C’è una differenza importante fra le civiltà antiche che si sono suicidate senza saperlo e noi. Noi abbiamo alcuni strumenti intellettuali e conoscitivi che ci permettono, forse, di difenderci. Abbiamo un sapere scientifico che è forse ancora insufficiente per guidarci con sicurezza, ma che qualche cosa è in grado di comprendere, e può darci indicazioni utili per evitare le catastrofi che hanno chiuso la storia di altri esperimenti di civiltà umana. Il sapere scientifico non è la causa di questi problemi, è la nostra migliore arma per difendercene.  Il fatto che si sia oggi formato un consenso sulla gravità dei problemi, sulle priorità e sulle misure più opportune ed urgenti è un fatto importante, e gioca a nostra favore.

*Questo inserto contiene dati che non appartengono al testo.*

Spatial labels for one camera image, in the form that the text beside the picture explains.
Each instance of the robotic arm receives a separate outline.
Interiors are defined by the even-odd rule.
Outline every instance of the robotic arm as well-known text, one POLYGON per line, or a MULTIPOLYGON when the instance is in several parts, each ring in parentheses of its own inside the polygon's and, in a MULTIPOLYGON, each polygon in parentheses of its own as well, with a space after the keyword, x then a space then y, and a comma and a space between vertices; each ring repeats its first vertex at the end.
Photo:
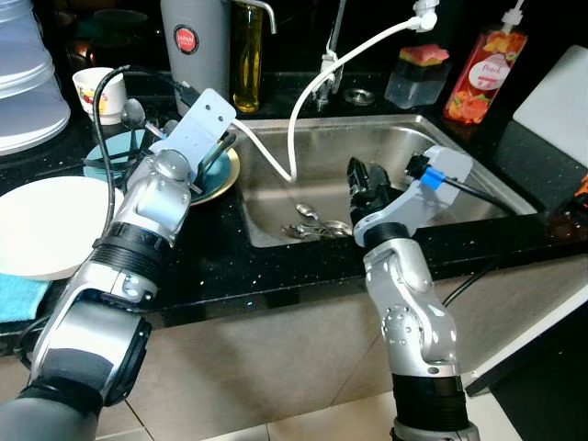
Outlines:
MULTIPOLYGON (((426 166, 459 181, 472 167, 468 156, 438 146, 424 158, 426 166)), ((468 421, 455 324, 435 295, 419 244, 411 239, 453 203, 458 191, 447 184, 435 191, 422 178, 402 192, 390 186, 379 165, 372 164, 368 173, 357 159, 350 161, 347 177, 354 236, 369 250, 364 257, 367 291, 388 347, 398 411, 392 439, 479 441, 478 429, 468 421)))
POLYGON ((0 406, 3 441, 90 441, 103 406, 129 394, 151 331, 148 306, 190 206, 198 164, 234 120, 206 90, 127 182, 107 234, 67 284, 35 345, 28 386, 0 406))

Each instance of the white cable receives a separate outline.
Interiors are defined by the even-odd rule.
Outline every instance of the white cable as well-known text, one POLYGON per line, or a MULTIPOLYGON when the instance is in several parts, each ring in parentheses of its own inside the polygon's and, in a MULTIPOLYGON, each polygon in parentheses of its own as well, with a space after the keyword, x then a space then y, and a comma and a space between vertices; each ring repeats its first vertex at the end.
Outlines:
POLYGON ((282 176, 287 182, 293 183, 292 177, 288 174, 286 170, 276 161, 276 158, 272 156, 272 153, 265 147, 265 145, 261 142, 259 138, 249 129, 242 121, 238 119, 234 119, 232 121, 232 125, 235 126, 237 129, 240 129, 247 137, 253 142, 255 147, 261 152, 261 154, 267 159, 267 161, 276 169, 280 176, 282 176))
POLYGON ((290 166, 290 173, 286 172, 284 168, 276 161, 276 158, 272 156, 269 150, 265 147, 265 145, 255 136, 255 134, 249 129, 246 125, 244 125, 241 121, 235 119, 232 124, 237 127, 238 129, 242 130, 245 135, 247 135, 251 141, 254 143, 255 147, 259 149, 259 152, 267 159, 267 161, 276 169, 276 171, 290 184, 296 182, 298 178, 298 169, 296 166, 296 150, 294 148, 294 129, 296 126, 296 119, 298 114, 300 113, 300 109, 306 101, 306 98, 312 93, 312 90, 321 85, 321 83, 331 74, 332 72, 336 71, 344 65, 349 60, 352 60, 361 52, 365 51, 366 49, 371 48, 374 44, 384 40, 385 38, 389 37, 392 34, 400 30, 404 30, 407 28, 418 28, 421 23, 420 17, 412 17, 398 25, 392 26, 391 28, 387 28, 383 30, 378 35, 372 37, 371 39, 365 41, 364 43, 357 46, 352 51, 348 52, 346 55, 341 57, 339 60, 335 61, 333 64, 328 66, 324 71, 319 73, 316 78, 314 78, 309 85, 306 86, 306 89, 300 94, 298 101, 294 105, 292 109, 292 113, 290 115, 290 120, 288 124, 288 161, 290 166))

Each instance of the small white cup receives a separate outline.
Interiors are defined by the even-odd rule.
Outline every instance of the small white cup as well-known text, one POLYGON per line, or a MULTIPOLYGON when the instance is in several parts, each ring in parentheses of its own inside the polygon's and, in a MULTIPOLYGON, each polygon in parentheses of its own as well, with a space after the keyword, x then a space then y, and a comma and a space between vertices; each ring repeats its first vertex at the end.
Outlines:
MULTIPOLYGON (((110 67, 92 67, 76 72, 72 79, 82 108, 91 120, 94 120, 92 106, 98 84, 113 69, 110 67)), ((122 73, 111 79, 102 91, 100 98, 100 122, 104 125, 120 123, 120 112, 127 100, 127 89, 122 73)))

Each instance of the cooking oil bottle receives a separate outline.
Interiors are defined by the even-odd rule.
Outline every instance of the cooking oil bottle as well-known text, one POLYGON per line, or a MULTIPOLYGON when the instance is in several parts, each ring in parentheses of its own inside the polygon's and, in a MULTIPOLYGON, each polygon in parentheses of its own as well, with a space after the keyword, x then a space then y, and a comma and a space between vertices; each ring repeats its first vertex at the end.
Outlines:
POLYGON ((235 3, 233 7, 232 100, 239 110, 251 113, 259 109, 264 9, 244 3, 235 3))

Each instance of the sink basin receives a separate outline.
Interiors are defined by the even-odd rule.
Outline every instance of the sink basin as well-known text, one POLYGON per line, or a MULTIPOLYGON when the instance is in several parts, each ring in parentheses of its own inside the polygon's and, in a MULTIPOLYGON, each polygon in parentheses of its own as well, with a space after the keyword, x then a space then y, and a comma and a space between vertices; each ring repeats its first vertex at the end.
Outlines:
MULTIPOLYGON (((288 164, 286 119, 247 121, 281 164, 288 164)), ((301 119, 296 131, 298 182, 285 182, 254 145, 240 135, 236 143, 241 159, 238 188, 251 243, 258 247, 297 243, 281 225, 307 222, 296 211, 297 202, 314 206, 325 221, 349 219, 349 188, 346 170, 349 158, 382 165, 393 187, 410 184, 404 167, 414 153, 432 145, 463 150, 427 119, 418 115, 301 119)), ((467 183, 495 195, 517 213, 535 213, 531 205, 511 188, 474 161, 467 183)), ((425 226, 479 221, 502 217, 492 204, 459 194, 456 202, 425 226)))

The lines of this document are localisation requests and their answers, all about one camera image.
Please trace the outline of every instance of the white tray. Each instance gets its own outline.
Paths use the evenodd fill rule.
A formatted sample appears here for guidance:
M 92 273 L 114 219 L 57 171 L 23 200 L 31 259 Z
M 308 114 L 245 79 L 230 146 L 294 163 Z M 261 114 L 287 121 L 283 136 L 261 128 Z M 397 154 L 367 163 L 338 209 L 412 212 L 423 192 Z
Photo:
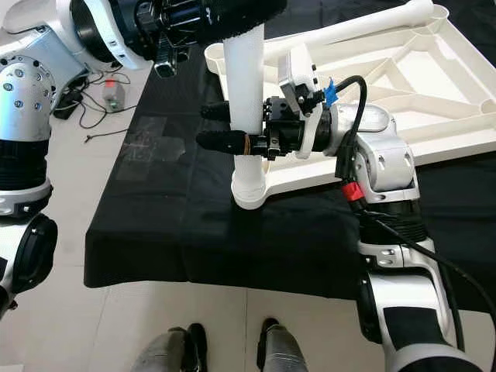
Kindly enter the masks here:
M 334 44 L 310 46 L 323 87 L 360 74 L 369 85 L 368 103 L 391 112 L 399 135 L 412 147 L 416 165 L 496 150 L 496 69 L 435 5 L 420 27 L 401 27 Z M 280 40 L 267 40 L 266 52 Z M 205 51 L 208 69 L 229 99 L 222 44 Z M 277 59 L 265 60 L 265 98 L 283 96 L 277 83 Z M 349 88 L 340 102 L 355 102 Z M 336 181 L 336 160 L 314 153 L 308 160 L 289 155 L 266 164 L 274 180 L 271 194 Z

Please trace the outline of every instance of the white cylindrical pipe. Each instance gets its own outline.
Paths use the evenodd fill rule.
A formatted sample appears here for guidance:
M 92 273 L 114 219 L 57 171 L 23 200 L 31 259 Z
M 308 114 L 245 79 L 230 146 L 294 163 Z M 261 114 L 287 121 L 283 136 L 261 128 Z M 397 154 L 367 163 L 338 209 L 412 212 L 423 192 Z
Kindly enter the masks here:
M 262 133 L 264 99 L 264 25 L 224 40 L 231 129 Z M 265 174 L 262 157 L 234 157 L 232 194 L 245 209 L 264 203 Z
M 400 26 L 415 26 L 429 19 L 434 12 L 432 0 L 410 0 L 405 5 L 369 14 L 346 22 L 302 33 L 287 40 L 274 41 L 267 49 L 266 60 L 279 57 L 300 44 L 331 44 L 354 37 L 377 33 Z

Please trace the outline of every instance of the blue clip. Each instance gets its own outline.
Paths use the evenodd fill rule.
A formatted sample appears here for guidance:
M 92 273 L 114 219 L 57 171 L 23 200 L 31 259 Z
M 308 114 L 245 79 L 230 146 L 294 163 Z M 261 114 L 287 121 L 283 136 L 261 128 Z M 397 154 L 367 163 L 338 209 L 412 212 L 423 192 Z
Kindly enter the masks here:
M 329 84 L 328 88 L 324 88 L 324 93 L 325 93 L 325 103 L 327 104 L 327 107 L 331 107 L 331 105 L 336 102 L 339 98 L 338 95 L 336 94 L 336 87 L 334 86 L 334 81 L 332 81 Z

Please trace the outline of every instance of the black tablecloth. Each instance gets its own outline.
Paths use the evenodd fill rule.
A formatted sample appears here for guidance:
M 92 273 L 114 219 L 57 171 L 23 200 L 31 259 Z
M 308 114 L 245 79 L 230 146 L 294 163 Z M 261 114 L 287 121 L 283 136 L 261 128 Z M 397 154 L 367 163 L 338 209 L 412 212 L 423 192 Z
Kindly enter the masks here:
M 328 26 L 400 1 L 301 0 L 267 24 L 267 37 Z M 496 60 L 492 0 L 440 2 L 488 59 Z M 199 149 L 198 108 L 222 99 L 202 49 L 177 77 L 150 75 L 86 236 L 84 282 L 192 281 L 354 298 L 358 226 L 336 186 L 270 198 L 257 211 L 231 199 L 231 156 Z M 437 250 L 496 299 L 496 153 L 418 169 Z M 462 308 L 484 308 L 458 277 Z

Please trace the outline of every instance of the tiled floor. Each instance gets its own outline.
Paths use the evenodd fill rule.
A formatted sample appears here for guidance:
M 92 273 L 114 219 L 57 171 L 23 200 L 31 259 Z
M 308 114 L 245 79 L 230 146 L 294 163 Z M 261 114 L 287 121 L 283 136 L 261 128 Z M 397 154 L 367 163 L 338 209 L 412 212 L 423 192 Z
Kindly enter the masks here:
M 0 19 L 15 1 L 2 0 Z M 134 105 L 146 73 L 130 77 L 127 105 Z M 92 92 L 99 97 L 98 87 Z M 98 115 L 88 112 L 87 122 Z M 99 130 L 125 128 L 131 117 L 131 112 L 115 115 Z M 0 366 L 23 364 L 25 372 L 127 372 L 153 337 L 202 322 L 212 372 L 256 372 L 261 322 L 275 316 L 297 337 L 311 372 L 384 370 L 381 348 L 361 336 L 350 301 L 199 284 L 85 288 L 84 233 L 123 135 L 83 144 L 88 133 L 75 119 L 52 124 L 48 160 L 55 193 L 45 213 L 60 228 L 55 267 L 45 283 L 20 295 L 19 308 L 0 322 Z M 464 312 L 463 321 L 469 354 L 488 367 L 494 345 L 488 316 Z

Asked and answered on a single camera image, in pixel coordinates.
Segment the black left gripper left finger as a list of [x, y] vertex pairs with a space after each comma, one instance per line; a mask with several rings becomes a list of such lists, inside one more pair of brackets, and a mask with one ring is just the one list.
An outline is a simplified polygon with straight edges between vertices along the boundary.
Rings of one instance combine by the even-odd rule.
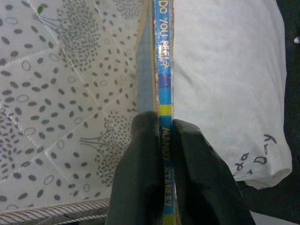
[[131, 142], [115, 171], [107, 225], [158, 225], [165, 194], [159, 118], [152, 111], [133, 118]]

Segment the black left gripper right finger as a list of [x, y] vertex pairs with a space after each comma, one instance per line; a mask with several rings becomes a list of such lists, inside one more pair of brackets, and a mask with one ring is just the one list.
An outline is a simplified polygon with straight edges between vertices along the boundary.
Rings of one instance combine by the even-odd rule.
[[173, 120], [172, 163], [183, 225], [255, 224], [229, 167], [199, 127]]

Ma la conoscenza da sola non basta, se non è accompagnata dalla ragionevolezza delle decisioni pubbliche.  Il sapere scientifico non basta, se la politica non segue. E la politica non segue, se l’opinione pubblica ha le idee confuse.  Chi governa è tentato di cercare di risolvere i problemi immediati, e ignorare il futuro.  Tanto peggio per chi governerà domani.

I paesi del mondo hanno riconosciuto l’urgenza del problema. Una grande macchina diplomatica si è messa in moto per cercare di coordinare una risposta.  Il Summit di Rio ne è l’espressione. Vi è accordo sulla contromisura più urgente da prendere: la riduzione dell’immissione di anidride carbonica nell’atmosfera.

Lo stallo nell’azione è il fatto che i paesi poveri chiedono ai paesi ricchi di pagare la bolletta, e i paesi ricchi rispondono che hanno perduto il portafoglio e lo stanno cercando.  Nel frattempo, la nostra casa comune, il pianeta Terra, sta cominciando a bruciare.